** DATASET EXCERPT follows **

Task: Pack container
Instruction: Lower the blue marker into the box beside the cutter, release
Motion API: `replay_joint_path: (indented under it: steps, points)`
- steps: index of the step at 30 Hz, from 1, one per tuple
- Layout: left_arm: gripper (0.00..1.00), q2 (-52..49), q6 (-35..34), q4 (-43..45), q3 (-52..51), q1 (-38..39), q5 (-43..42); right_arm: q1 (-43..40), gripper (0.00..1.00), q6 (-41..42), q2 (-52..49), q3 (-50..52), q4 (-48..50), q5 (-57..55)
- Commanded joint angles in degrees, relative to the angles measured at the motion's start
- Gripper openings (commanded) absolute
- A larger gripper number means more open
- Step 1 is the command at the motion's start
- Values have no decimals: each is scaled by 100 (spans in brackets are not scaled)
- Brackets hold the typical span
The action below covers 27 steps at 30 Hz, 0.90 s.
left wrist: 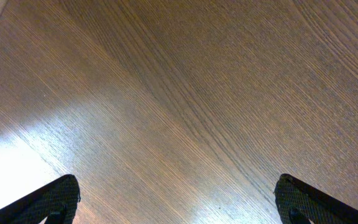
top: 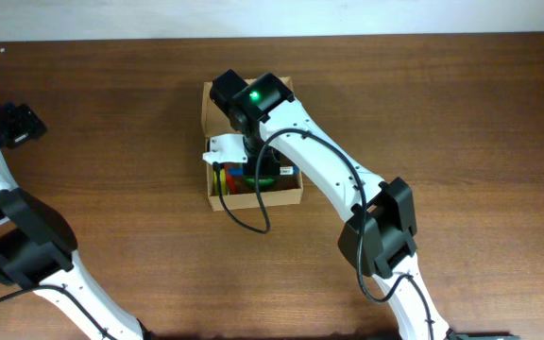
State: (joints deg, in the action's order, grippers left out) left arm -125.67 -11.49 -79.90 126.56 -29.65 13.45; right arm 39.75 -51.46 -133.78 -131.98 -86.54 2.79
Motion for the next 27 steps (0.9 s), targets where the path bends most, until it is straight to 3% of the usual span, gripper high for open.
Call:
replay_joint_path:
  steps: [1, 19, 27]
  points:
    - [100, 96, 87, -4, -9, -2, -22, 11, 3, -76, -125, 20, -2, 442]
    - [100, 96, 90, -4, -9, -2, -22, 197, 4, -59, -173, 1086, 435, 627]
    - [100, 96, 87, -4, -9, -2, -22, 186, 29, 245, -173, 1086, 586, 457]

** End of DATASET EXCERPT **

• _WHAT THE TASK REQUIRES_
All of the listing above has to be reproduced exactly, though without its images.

• _SOLUTION FOR THIS EXERCISE_
Task: Pack container
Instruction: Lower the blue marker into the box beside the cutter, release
Motion API: `replay_joint_path: (indented under it: steps, points)`
- steps: index of the step at 30 Hz, from 1, one per tuple
- Layout: left_arm: gripper (0.00..1.00), q2 (-52..49), q6 (-35..34), q4 (-43..45), q3 (-52..51), q1 (-38..39), q5 (-43..42); right_arm: q1 (-43..40), gripper (0.00..1.00), q6 (-41..42), q2 (-52..49), q3 (-50..52), q4 (-48..50), q5 (-57..55)
- Commanded joint angles in degrees, relative to the angles measured at the motion's start
- Gripper openings (commanded) absolute
- A larger gripper number means more open
- Step 1 is the command at the motion's start
- Values have no decimals: each is scaled by 100 (spans in brackets are not scaled)
- Brackets hold the typical span
The action below covers 27 steps at 30 Hz, 0.90 s.
left wrist: 
top: 
State: (joints deg, in the action's order, grippers left out) left arm -125.67 -11.49 -79.90 126.56 -29.65 13.45; right arm 39.75 -51.46 -133.78 -131.98 -86.54 2.79
Motion for the next 27 steps (0.9 s), targets where the path bends most, until it is straight to 3% of the usual span, gripper high for open.
Call:
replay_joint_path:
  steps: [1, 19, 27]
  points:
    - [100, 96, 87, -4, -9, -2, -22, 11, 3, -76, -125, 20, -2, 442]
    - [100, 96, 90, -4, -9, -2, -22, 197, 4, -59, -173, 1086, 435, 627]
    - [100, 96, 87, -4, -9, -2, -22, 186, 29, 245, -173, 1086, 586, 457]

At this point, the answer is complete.